What is fermentation?

Fermentation can be a tricky thing to explain.

In science, we refer to fermentation as metabolism without oxygen or anaerobic metabolism.

Before the convenience of refrigeration and industrialized food, fermentation was even more widespread as an invaluable tool for creating unique flavors and preserving the bounty.

In the culinary realm, we can think of fermentation as the transformation of food by microbes. This process is vast and present in more types of food than you might realize.

Yogurt

Sauerkraut

Leavened Bread

These are some common examples of foods that require fermentation, but the full list includes foods you wouldn’t expect! Chocolate, salami, coffee, and cheese are also products of fermentation.

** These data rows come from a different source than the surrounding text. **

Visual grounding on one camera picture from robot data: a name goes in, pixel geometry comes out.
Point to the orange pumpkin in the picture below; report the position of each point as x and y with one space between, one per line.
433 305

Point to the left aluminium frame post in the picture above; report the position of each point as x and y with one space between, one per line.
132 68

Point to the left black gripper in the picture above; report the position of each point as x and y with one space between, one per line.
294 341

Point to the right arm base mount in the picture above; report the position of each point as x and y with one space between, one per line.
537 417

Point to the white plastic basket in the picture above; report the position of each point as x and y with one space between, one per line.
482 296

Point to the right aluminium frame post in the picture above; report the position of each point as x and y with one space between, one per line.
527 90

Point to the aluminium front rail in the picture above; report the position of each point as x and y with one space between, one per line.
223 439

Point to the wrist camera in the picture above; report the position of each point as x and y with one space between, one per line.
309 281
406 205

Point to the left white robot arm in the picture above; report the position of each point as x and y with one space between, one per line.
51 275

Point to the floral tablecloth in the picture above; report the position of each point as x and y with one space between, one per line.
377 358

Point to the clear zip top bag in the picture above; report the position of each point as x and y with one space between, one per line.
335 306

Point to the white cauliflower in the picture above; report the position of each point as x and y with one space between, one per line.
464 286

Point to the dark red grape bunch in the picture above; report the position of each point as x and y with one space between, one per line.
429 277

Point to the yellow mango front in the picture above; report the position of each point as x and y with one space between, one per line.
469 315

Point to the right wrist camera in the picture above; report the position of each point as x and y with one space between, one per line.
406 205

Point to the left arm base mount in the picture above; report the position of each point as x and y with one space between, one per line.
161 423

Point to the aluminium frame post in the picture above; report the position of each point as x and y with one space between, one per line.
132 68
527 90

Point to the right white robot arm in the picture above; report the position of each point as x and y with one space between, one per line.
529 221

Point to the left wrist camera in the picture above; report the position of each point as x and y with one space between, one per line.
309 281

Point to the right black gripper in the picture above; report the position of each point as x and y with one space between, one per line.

At Feral Ferments, we utilize the beneficial bacteria that are already present on high-quality produce by offering an environment that allows them to thrive.

By submerging the vegetables (or fruit!) under a brine and including a precise amount of salt, we create a home that prevents the growth of unsavory bacteria while allowing the probiotic bacteria to proliferate.

As these good bacteria multiply, they create the acidic components that give fermented veggies their perfect sour bite!  In addition to the crave-able taste and probiotics, this process also increases the vitamin content and nutrient bioavailability of the food.

When eaten regularly, these probiotic bacteria are shown to improve digestibility, immune regulation, and even mood!

We love the world of flavors that fermentation offers and we are so grateful that we get to share our creations with you!